A third criticism comes from the rival schools that prized virtue more explicitly. The Stoics in particular argued that the good life cannot depend on pleasure at all, because pleasure is too unstable and too morally indifferent. Virtue alone is sufficient for happiness, they said, whereas Epicurus appears to make happiness hostage to bodily conditions. The Epicurean reply is not that pain is nothing, but that virtue is instrumentally indispensable to tranquility. Yet the disagreement remains real. Is courage, justice, and self-command valuable because it secures pleasure, or does pleasure count as human fulfillment only when it is informed by virtue?

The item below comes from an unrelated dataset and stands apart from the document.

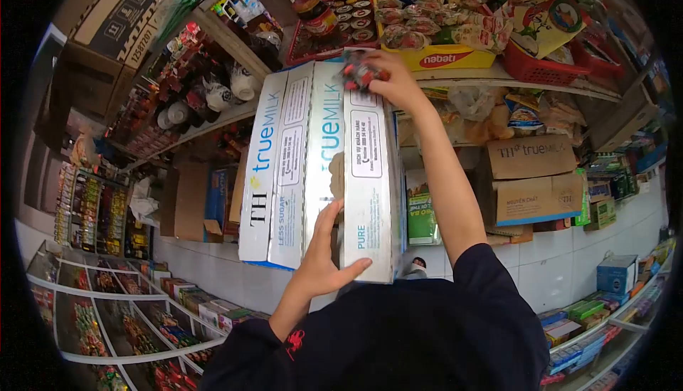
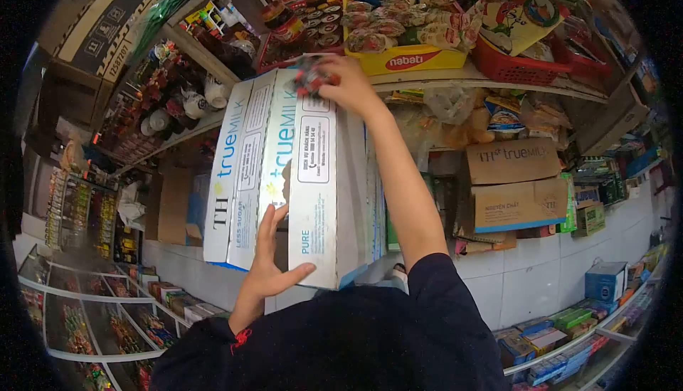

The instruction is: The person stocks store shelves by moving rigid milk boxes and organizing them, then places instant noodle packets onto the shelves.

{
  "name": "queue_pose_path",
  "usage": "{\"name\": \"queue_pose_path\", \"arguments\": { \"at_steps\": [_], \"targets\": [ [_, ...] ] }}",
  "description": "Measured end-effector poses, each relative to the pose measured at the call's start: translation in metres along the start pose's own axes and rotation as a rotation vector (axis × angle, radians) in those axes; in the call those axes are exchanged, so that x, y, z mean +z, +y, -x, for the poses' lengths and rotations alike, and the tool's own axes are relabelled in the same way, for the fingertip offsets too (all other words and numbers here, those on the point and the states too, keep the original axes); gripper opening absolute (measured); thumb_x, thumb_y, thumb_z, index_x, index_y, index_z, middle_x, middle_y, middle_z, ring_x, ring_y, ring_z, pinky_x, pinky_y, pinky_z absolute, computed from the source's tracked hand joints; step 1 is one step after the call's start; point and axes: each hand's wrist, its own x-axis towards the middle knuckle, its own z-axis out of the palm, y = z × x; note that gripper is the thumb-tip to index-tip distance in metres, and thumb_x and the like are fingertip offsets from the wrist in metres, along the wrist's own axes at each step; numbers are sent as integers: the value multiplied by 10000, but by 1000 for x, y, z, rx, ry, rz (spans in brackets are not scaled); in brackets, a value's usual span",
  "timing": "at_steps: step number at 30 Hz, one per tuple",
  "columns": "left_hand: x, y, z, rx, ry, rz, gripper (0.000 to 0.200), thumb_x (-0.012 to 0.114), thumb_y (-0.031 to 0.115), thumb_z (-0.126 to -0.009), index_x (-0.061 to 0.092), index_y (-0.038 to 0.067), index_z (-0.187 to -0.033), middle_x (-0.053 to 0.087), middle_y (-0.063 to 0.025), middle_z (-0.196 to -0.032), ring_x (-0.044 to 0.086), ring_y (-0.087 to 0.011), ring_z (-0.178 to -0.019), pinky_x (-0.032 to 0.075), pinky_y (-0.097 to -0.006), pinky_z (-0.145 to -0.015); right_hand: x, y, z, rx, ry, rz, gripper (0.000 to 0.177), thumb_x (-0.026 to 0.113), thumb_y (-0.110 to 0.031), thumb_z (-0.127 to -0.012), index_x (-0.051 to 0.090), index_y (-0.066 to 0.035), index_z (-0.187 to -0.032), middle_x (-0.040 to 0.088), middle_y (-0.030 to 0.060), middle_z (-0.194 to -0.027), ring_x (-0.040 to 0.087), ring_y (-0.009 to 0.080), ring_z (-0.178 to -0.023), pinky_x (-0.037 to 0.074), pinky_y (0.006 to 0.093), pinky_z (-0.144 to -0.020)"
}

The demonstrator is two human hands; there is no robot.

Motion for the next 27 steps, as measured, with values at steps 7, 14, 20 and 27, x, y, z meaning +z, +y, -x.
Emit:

Epicurus and the Stoics are often paired because they both seek invulnerability, but they disagree on what invulnerability costs.

Plutarch became one of the school’s most relentless critics, and his polemics matter because they show how morally unsettling Epicurus seemed to educated antiquity. In works such as Against Colotes and Non posse suaviter vivi secundum Epicurum, Plutarch accused Epicureans of draining the city of civic and religious obligations. If the gods are detached and death is nothing, what becomes of piety, public service, and reverence for ancestral norms? The Epicurean answer was that superstition corrupts more than it civilizes, and that justice is a compact of mutual advantage among beings who wish not to be harmed. But the criticism names a genuine concern: if fear is removed too successfully, what holds a community together besides private comfort?

Here another surprise emerges. Epicurus’s doctrine of justice is conventional in one sense—justice arises from agreements not to injure or be injured—but it is not cynical. He thinks justice is real where utility is stable, and unstable where circumstances change. That makes the system flexible, but it also means justice has no supernatural guarantee. For those who wanted ethics anchored in eternal law, this could sound like a dangerous relativity. Yet for Epicurus, to admit contingency is not to dismiss morality; it is to place morality where human beings actually live.

Pain poses the hardest existential test. Epicurus notoriously thought severe pain could be endured, at least by the wise person, through memory, anticipation of greater goods, and disciplined attention to bodily states. Later admirers sometimes treated this as heroic. Critics called it evasive. The truth is that the doctrine asks a demanding question: can a philosophy of tranquility speak honestly to torture, chronic illness, or the collapse of all one’s projects? Epicurus’s own final days, as later tradition narrated them, became a proof-text for firmness in suffering, but the ethical issue remains difficult. If tranquility requires the reinterpretation of grievous pain, how much suffering can that reinterpretation bear before it becomes implausible?

There is also the problem of ambition suppressed rather than solved. To advise one to withdraw from political life may be wise in a violent age, but it also risks conceding the public world to the ambitious and the corrupt. Epicurus judged that security among friends was better than the unstable glory of office, and he was not wrong about the hazards of Hellenistic politics. Yet critics have long asked whether the Garden’s peace comes at the price of surrendering the city to worse hands. The philosophy protects the soul, but perhaps at the expense of history.

Even so, the objections should not obscure Epicurus’s strength. He took the human animal’s frailty seriously enough to design a philosophy around it. He did not promise transcendence, only freedom from manufactured terror. His critics often assumed that such modesty was a defect. But the harder question may be whether any durable ethics can succeed without first shrinking the range of things we falsely think we need. By the end of the controversy, Epicurus stands neither refuted nor triumphant. He is exposed, tested, and still stubbornly alive, because the anxieties he diagnosed have not disappeared. What changed was the form in which later ages received him.